**REQUIRED ACTION**
Using the listing below, report all lines holding the word "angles".

**PROVIDED DATA**
----------
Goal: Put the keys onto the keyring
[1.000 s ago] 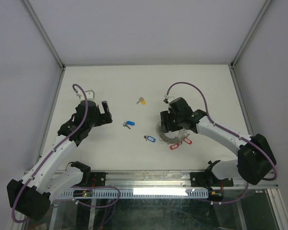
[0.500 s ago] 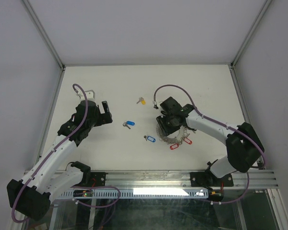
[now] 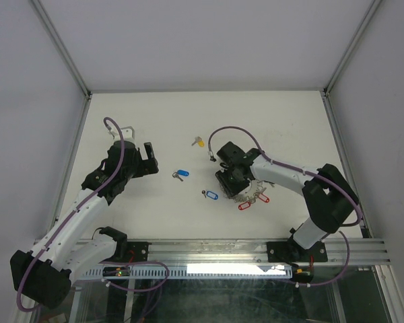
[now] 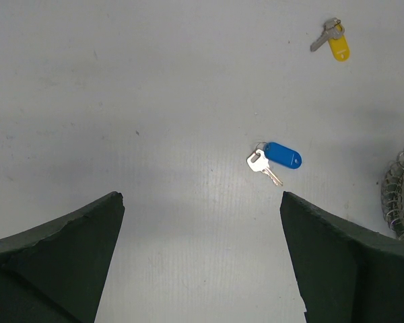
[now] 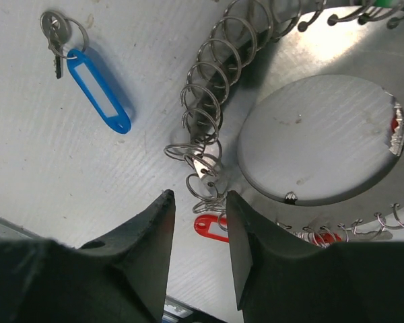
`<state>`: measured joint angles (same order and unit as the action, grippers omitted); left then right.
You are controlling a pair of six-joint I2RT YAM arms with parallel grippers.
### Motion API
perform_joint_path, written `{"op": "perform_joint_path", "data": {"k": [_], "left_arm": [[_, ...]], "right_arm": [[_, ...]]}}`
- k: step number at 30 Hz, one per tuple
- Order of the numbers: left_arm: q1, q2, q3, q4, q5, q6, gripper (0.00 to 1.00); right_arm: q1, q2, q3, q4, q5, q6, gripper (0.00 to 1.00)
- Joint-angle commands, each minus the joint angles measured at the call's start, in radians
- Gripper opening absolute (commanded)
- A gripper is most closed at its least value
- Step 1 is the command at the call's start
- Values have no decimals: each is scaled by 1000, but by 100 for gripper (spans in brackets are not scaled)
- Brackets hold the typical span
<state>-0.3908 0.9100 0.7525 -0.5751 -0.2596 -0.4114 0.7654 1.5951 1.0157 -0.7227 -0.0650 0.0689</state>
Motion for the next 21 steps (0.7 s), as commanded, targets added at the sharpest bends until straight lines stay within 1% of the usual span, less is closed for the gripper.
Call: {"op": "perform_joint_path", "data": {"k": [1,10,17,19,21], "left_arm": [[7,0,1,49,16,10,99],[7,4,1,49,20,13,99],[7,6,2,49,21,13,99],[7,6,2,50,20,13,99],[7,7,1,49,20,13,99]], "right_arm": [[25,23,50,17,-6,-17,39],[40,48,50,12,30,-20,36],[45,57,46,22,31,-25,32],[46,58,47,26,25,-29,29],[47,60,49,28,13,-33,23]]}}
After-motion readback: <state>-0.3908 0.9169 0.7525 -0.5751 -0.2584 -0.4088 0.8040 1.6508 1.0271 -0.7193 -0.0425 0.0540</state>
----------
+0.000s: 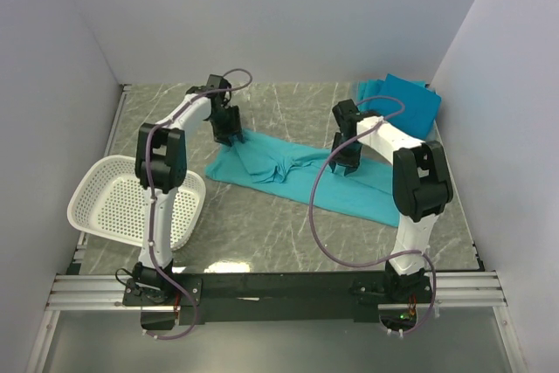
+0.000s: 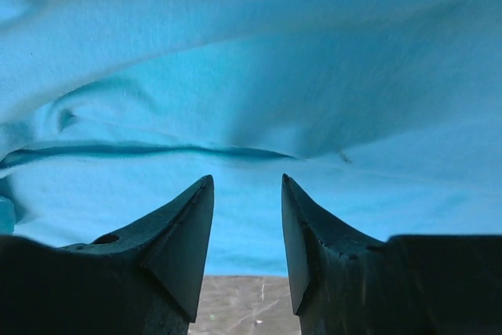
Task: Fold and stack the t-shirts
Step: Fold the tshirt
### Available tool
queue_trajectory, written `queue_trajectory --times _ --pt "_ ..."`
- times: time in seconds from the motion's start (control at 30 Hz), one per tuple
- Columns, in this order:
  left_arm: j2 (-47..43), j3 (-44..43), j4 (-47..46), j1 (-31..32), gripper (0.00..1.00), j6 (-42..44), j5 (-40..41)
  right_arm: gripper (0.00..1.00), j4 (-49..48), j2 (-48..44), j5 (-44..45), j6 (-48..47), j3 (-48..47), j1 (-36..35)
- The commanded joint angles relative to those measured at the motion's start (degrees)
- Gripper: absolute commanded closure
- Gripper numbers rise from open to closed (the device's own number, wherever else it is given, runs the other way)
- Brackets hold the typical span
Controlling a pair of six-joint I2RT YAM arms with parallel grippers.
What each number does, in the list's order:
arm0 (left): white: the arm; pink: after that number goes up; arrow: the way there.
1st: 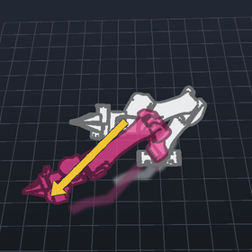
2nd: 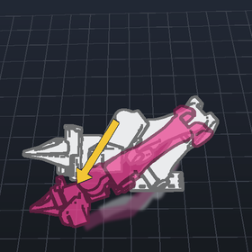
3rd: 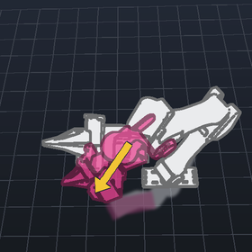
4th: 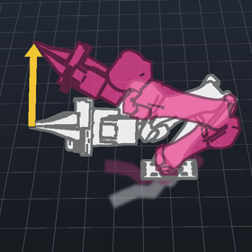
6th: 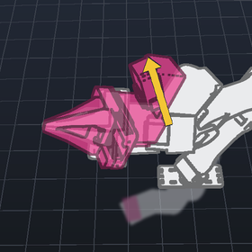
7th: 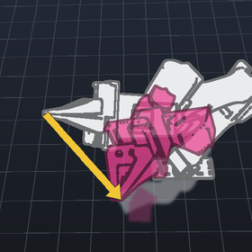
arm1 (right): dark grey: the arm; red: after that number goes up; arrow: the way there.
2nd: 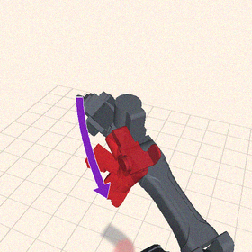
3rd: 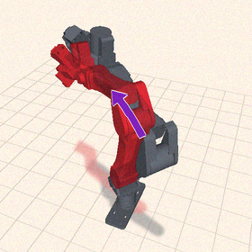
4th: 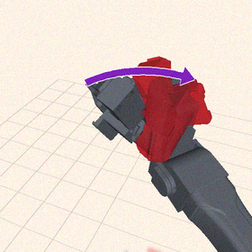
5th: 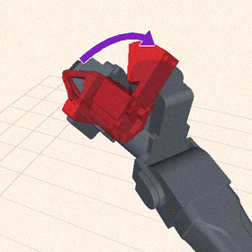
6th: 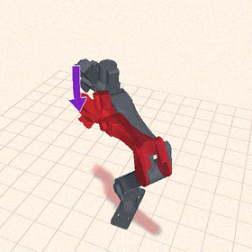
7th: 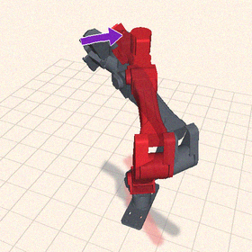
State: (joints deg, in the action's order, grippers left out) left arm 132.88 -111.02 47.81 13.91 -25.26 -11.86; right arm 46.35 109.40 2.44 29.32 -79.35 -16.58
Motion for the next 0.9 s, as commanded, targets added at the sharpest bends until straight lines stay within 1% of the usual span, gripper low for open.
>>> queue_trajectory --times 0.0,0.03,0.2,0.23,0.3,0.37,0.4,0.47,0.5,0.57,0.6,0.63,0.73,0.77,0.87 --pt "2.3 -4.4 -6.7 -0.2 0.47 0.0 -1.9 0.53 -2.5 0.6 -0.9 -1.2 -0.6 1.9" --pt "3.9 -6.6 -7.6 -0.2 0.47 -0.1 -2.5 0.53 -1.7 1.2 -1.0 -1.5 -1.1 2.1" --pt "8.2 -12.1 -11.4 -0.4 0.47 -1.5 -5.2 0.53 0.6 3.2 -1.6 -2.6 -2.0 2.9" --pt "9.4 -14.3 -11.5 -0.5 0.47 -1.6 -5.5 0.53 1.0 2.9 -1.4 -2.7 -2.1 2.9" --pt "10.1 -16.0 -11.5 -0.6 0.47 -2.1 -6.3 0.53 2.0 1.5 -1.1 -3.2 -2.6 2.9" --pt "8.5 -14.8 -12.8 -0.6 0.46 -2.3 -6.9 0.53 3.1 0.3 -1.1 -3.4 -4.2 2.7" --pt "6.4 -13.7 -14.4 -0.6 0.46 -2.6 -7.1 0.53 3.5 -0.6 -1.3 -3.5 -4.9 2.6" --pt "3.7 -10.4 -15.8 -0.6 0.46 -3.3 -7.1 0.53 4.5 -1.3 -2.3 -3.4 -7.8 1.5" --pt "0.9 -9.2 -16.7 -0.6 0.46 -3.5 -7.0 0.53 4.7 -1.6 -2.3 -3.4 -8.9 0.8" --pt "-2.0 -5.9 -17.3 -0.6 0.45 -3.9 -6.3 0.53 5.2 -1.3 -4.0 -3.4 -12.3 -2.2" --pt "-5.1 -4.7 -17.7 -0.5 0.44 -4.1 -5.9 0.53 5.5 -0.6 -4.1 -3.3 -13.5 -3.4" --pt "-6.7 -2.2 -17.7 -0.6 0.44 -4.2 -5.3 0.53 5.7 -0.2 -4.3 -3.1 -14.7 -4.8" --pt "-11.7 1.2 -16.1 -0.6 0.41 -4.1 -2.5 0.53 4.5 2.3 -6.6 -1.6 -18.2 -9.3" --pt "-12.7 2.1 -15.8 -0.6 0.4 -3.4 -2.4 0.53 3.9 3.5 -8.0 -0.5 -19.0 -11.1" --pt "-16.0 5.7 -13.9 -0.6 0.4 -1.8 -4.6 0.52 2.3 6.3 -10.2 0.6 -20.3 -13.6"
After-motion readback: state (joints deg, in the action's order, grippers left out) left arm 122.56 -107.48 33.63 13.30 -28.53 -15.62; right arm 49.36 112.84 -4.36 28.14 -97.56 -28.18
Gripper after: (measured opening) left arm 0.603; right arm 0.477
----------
**OUTPUT FOR THIS TASK**
`<state>`: measured joint angles (same order and unit as the action, grippers omitted); left then right.
- Joint-angle commands, each minus the joint angles measured at the call's start, in radians
- The commanded joint angles relative to those measured at the motion's start (degrees)

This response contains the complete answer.